Where to find guidance
For insight into the actual, rather than idealized, experience, engage with people who have the disability, including professional designers and your guests. Non-disabled designers visualizing the experience of disability often focus on the difference or the loss, compared with their usual experience. Through experience, we develop day-to-day coping strategies and insights into what works that are not self-evident to someone experiencing an “empathy” exercise. We notice things that a focus group consultation would not ask. For example, designers may consult deaf consumers for input about different types of media devices for accessing a show. The consultation always assumes that we will ask an employee for the device on arrival at the attraction. This fails to understand that talking to people is the very thing that this disability obstructs.
Designers and operators often receive ample family feedback and requests. Calming respite facilities are becoming popular as a result of parent requests in response to autistic children who cope with sensory stimulation by appearing overwhelmed.
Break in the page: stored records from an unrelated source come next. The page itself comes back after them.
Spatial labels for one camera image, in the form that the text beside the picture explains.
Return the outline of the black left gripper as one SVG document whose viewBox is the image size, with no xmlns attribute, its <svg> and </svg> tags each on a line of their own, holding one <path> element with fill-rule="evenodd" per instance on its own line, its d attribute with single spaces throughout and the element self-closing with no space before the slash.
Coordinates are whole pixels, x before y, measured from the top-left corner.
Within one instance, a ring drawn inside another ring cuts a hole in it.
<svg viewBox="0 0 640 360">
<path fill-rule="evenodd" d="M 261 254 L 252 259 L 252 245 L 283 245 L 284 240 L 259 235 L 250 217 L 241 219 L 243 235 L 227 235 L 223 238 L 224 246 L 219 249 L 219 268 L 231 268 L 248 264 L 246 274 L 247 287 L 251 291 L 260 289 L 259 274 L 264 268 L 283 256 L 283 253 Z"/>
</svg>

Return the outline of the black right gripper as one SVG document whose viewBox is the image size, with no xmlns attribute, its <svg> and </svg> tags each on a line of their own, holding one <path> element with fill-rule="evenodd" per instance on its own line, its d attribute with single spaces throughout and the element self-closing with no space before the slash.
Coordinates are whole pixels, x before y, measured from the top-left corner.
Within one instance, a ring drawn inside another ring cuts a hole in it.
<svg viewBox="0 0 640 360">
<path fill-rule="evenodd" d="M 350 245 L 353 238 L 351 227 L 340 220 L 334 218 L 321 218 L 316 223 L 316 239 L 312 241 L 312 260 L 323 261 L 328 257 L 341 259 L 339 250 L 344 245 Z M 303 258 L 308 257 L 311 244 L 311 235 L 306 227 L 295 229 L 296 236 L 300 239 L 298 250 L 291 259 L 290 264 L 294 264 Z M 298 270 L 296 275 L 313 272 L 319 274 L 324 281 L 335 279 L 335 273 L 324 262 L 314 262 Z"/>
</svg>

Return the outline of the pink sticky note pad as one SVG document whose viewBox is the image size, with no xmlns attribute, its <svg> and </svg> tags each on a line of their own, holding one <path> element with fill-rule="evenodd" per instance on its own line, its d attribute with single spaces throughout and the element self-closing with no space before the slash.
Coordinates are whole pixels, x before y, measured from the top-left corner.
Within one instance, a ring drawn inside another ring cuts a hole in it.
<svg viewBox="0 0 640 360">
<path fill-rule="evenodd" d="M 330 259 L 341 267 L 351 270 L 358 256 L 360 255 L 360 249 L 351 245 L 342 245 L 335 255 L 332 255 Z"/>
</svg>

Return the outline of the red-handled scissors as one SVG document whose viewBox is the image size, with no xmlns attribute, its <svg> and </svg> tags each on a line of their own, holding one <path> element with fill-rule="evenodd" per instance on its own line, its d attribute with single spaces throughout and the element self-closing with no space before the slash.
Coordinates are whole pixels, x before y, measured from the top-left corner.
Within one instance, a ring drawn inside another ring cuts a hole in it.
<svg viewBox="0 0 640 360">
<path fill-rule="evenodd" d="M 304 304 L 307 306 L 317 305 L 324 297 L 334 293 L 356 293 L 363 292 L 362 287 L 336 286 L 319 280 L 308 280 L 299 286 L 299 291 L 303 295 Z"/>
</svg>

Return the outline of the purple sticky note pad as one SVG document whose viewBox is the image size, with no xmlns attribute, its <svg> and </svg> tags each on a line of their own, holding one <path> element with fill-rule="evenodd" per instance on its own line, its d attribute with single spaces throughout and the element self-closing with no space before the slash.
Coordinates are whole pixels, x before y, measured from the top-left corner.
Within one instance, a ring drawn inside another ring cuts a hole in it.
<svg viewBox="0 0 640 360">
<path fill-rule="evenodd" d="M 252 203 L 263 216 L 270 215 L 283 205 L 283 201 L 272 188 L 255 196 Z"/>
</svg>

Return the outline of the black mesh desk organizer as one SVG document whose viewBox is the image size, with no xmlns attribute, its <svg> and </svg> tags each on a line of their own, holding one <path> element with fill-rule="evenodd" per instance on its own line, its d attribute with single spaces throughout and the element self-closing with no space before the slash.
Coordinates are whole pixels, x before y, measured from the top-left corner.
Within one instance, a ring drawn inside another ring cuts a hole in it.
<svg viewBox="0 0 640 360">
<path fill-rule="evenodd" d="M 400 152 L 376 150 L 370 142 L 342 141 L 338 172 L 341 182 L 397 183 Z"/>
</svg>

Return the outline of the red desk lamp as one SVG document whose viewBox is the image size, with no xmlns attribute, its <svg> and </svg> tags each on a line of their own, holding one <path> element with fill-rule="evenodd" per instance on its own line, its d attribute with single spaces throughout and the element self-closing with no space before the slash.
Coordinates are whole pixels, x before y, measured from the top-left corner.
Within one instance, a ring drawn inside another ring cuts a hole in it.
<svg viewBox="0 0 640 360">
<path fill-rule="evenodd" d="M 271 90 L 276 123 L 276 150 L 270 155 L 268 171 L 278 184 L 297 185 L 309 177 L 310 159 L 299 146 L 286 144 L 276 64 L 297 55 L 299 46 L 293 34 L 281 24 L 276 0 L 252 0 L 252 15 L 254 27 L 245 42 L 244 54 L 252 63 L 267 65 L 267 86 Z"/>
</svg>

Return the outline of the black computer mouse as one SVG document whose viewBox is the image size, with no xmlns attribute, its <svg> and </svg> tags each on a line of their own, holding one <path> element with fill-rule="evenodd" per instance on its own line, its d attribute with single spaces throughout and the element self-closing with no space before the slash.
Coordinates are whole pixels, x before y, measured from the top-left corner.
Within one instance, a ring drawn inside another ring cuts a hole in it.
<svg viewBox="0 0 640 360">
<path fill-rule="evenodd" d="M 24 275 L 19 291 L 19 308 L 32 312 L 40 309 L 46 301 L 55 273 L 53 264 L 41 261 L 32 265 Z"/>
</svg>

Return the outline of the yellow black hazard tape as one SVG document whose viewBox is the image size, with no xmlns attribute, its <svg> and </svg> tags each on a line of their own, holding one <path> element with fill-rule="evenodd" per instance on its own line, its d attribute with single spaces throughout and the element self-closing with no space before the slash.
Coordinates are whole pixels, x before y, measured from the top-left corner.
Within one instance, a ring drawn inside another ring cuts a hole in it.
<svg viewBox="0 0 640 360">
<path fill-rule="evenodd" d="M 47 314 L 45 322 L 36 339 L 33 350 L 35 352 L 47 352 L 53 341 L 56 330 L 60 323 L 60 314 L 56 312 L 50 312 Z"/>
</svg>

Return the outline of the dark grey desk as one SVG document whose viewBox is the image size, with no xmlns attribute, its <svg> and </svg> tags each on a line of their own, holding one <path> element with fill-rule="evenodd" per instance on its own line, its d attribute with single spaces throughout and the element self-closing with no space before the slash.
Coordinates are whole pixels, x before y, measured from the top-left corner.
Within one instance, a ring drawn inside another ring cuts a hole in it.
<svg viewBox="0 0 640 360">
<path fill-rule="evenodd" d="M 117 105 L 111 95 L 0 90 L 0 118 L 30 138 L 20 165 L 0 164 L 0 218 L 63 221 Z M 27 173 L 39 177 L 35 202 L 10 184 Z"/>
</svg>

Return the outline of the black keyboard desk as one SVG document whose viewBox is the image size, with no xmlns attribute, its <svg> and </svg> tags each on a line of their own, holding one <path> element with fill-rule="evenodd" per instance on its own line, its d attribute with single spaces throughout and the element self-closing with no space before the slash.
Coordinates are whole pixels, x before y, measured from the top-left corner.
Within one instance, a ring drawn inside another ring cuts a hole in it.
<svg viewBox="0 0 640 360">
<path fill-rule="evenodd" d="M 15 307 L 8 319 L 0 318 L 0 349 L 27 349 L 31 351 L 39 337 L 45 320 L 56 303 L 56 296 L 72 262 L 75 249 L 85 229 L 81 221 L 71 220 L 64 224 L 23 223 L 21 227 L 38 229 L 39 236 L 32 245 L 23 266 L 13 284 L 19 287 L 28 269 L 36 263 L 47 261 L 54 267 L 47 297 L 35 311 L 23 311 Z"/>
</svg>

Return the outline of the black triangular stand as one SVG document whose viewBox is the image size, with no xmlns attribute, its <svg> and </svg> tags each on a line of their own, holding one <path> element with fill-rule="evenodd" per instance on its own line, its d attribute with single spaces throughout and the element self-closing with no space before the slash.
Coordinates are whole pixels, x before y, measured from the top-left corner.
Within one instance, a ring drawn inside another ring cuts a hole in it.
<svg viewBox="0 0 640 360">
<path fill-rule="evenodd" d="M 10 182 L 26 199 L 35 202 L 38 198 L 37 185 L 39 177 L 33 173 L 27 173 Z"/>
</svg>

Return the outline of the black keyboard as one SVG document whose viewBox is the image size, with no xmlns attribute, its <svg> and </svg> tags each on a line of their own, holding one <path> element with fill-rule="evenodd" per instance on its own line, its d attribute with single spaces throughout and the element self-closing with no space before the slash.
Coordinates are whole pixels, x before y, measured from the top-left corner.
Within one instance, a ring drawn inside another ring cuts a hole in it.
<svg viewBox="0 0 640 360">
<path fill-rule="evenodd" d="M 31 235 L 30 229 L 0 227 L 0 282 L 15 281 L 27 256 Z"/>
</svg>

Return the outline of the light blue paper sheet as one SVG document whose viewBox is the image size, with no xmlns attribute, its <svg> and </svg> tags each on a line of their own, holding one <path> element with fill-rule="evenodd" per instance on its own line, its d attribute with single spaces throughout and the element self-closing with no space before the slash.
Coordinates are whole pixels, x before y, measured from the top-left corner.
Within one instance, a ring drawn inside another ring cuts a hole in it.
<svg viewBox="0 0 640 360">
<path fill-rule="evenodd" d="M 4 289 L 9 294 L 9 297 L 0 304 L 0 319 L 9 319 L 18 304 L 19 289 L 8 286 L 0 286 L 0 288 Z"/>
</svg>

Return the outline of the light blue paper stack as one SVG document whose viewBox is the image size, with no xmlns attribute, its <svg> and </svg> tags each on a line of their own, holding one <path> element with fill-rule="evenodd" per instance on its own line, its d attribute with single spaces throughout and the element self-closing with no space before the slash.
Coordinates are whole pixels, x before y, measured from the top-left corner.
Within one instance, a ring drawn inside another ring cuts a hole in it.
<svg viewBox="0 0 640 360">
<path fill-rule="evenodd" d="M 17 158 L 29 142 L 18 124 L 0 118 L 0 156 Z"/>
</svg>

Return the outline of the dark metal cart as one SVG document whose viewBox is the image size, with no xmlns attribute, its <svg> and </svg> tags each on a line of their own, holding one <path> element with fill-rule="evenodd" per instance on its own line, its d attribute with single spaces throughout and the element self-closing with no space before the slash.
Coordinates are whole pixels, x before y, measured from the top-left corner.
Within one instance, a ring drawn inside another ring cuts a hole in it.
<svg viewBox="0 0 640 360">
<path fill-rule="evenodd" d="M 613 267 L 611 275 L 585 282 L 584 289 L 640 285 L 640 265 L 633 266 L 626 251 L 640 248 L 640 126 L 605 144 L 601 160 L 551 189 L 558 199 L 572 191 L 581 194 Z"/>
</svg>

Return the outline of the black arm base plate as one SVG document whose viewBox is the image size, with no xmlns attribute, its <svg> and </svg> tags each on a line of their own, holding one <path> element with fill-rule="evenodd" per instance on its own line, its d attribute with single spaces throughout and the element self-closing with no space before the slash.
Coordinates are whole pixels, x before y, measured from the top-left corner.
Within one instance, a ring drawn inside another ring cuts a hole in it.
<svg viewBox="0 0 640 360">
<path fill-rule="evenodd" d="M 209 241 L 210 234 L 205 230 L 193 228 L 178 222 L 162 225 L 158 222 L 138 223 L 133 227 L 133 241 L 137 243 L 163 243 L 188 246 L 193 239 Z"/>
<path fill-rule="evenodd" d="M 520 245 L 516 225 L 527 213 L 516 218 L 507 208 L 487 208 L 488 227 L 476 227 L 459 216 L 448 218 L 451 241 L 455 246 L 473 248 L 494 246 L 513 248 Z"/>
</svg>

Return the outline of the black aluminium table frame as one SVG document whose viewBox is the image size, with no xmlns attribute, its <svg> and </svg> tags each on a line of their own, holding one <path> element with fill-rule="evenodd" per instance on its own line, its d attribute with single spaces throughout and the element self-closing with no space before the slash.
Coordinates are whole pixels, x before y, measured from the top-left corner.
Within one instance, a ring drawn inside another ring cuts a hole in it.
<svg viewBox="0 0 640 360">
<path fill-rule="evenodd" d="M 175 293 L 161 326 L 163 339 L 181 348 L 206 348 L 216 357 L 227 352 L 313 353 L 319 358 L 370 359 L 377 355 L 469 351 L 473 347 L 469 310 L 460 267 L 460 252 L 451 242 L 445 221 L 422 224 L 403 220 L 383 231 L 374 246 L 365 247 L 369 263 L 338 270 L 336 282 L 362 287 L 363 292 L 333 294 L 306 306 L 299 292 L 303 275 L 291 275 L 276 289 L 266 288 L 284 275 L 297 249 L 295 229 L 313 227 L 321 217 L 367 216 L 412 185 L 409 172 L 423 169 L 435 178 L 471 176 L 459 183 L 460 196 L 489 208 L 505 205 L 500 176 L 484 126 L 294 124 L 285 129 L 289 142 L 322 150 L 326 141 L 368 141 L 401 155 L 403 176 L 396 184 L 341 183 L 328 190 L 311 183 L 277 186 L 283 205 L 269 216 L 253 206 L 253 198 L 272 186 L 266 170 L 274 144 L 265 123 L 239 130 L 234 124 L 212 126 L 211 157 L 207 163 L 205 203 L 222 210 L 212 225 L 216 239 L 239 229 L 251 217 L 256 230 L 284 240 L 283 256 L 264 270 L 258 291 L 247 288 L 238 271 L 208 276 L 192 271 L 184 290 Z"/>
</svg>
Some of my grad students a few years ago identified with sensory processing disorder and thus were curious about this. They embarked on a field trip expecting to return with specifications for respite facilities. To their surprise, the park, the attractions, and even the crowds in the queues were not overwhelming, while they were following their own plans. Their experience of sensory overload occurred between plans, because of the richness of possibility. This does not mean that they did not fidget in line, but that fidgeting was not perceived as problematic behaviour, because it didn’t bother them, and they were where they chose to be. Parents are voracious advocates for their disabled kids. However, for every child with a disability, there are adults who used to be children with that disability. You will hear from parents – but consider also asking disabled adults to share their own childhood recollections.
Another common source of guidance is accessibility service providers. Especially in the case of deaf guests, it is understandably more convenient to talk with a hearing person who knows sign language than it is to converse with me. However, attractions have quarantined me in front row seats that give me an unparalleled view up the sign language interpreter’s nostrils, uncomfortable head-neck posture, and no sightlines to any other elements of the experience, because that is where the sign language interpreter told them I should sit. If your team does not include disabled designers, communicating with disabled guests is essential in design, in development of alternate experiences, and in the everyday operational setting. Ideally, have those conversations directly.
You want to ensure that you can tell your stories to everyone, including guests with disabilities. They have stories to tell you as well.